Prenons l’exemple du projet Kaléta, une centrale hydroélectrique financée par la Chine. Ce projet a permis d’augmenter la capacité de production d’électricité du pays, mais des problèmes de gestion interne empêchent sa mise en service effective. Cela montre bien les défis de mise en œuvre, même quand des projets ambitieux sont lancés.
(3) Les défis de la gouvernance, la responsabilité sociétale des entreprises
La gouvernance reste l’un des points les plus faibles de l’économie guinéenne. La corruption, la mauvaise gestion des finances publiques et le manque de transparence dans l’utilisation des ressources ralentissent les réformes et nuisent à l’efficacité des politiques économiques. Le pays doit absolument améliorer la gestion des recettes fiscales et minérales pour garantir qu’elles soient utilisées à bon escient et non détournées.
Le scandale des contrats miniers sous l’ancienne administration est un exemple emblématique de la mauvaise gestion des ressources naturelles et de l’impact de la corruption sur les finances publiques. Bien que la Guinée ait entamé des réformes pour améliorer la transparence, notamment avec l’Initiative pour la Transparence des Industries Extractives (ITIE), de nombreux défis demeurent.
Je suggère au gouvernement guinéen de mettre en place des mécanismes clairs et efficaces pour garantir l’application de la réglementation en matière de développement durable. Cela passe par une mise en œuvre rigoureuse, mais aussi par un engagement fort de toutes les parties prenantes : des autorités publiques aux entreprises, en passant par la société civile. Chacun doit prendre conscience de sa responsabilité sociétale et de l’impact de ses actions, que ce soit sur l’environnement ou sur les communautés. Je recommande également que le gouvernement facilite une approche collaborative, en encourageant la communication entre toutes les parties concernées, afin d’assurer une application cohérente et responsable des normes. Cette démarche collective est essentielle pour réussir à atteindre les objectifs de développement durable tout en préservant les intérêts de la population et de l’environnement.
(4) La politique sociale et le développement humain
Un aspect très important du développement économique de la Guinée est la dimension sociale et humaine. Bien que des efforts aient été faits pour améliorer l’accès à l’éducation et aux soins de santé, les inégalités persistent, surtout en milieu rural. Les investissements dans ces secteurs sont insuffisants pour répondre aux besoins croissants de la population, limitant ainsi l’impact réel des politiques économiques.

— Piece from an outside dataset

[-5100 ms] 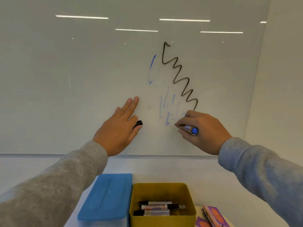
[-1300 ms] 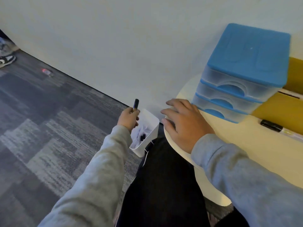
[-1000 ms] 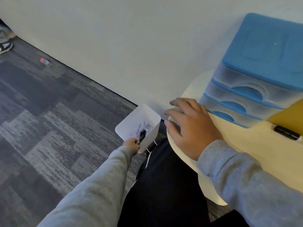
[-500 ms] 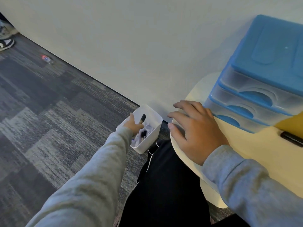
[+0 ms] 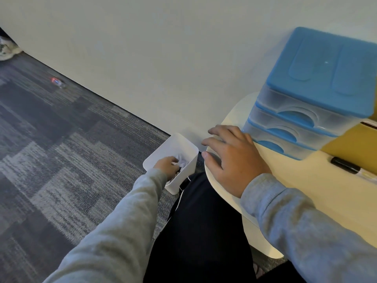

Lorsque l’on parle de politique économique, on parle inévitablement du bien-être de la population. Même si un pays connaît une croissance économique de 20 %, si cet impact n’est pas visible dans le quotidien des citoyens, notamment dans leur panier de la ménagère, alors il reste encore beaucoup à faire. J’ai eu la chance de participer à certaines études sur le terrain en Asie, et il faut reconnaître que chaque personne occupant une position de responsabilité pense avant tout au bien-être de son peuple. En Chine, par exemple, ce concept est désigné par l’expression « 老百姓 » (les gens ordinaires), soulignant l’importance de travailler pour le bien-être de ceux pour qui nous avons été élus ou nommés.
III. Le projet de Simandou : quelle orientation économique pour que les recettes profitent à tous les Guinéens ?
Le projet de Simandou est sans doute l’un des plus grands projets miniers que la Guinée n’ait jamais connus. Il est sur toutes les lèvres, alimentant les discussions quotidiennes à travers le pays. Ce gigantesque projet, qui suscite de nombreux fantasmes parmi les différentes couches sociales, les experts miniers et les autorités guinéennes, représente un moteur potentiel de développement pour la Guinée. Toutefois, la question centrale demeure : comment gérer les recettes financières générées par Simandou pour qu’elles bénéficient véritablement à l’ensemble des Guinéens ?
(1) La taille du projet Simandou
Simandou, situé au Sud-Est de la Guinée, couvre une superficie de plus de 110 km², à la frontière du Liberia, de la Sierra Leone et de la Côte d’Ivoire. Selon le Winning Consortium Simandou (WCS), ce projet abrite l’une des plus grandes réserves inexploitées de minerai de fer de haute qualité au monde. Avec des réserves estimées à 2,4 milliards de tonnes et une teneur en fer supérieure à 65,5 %, Simandou représente une véritable manne financière pour la Guinée.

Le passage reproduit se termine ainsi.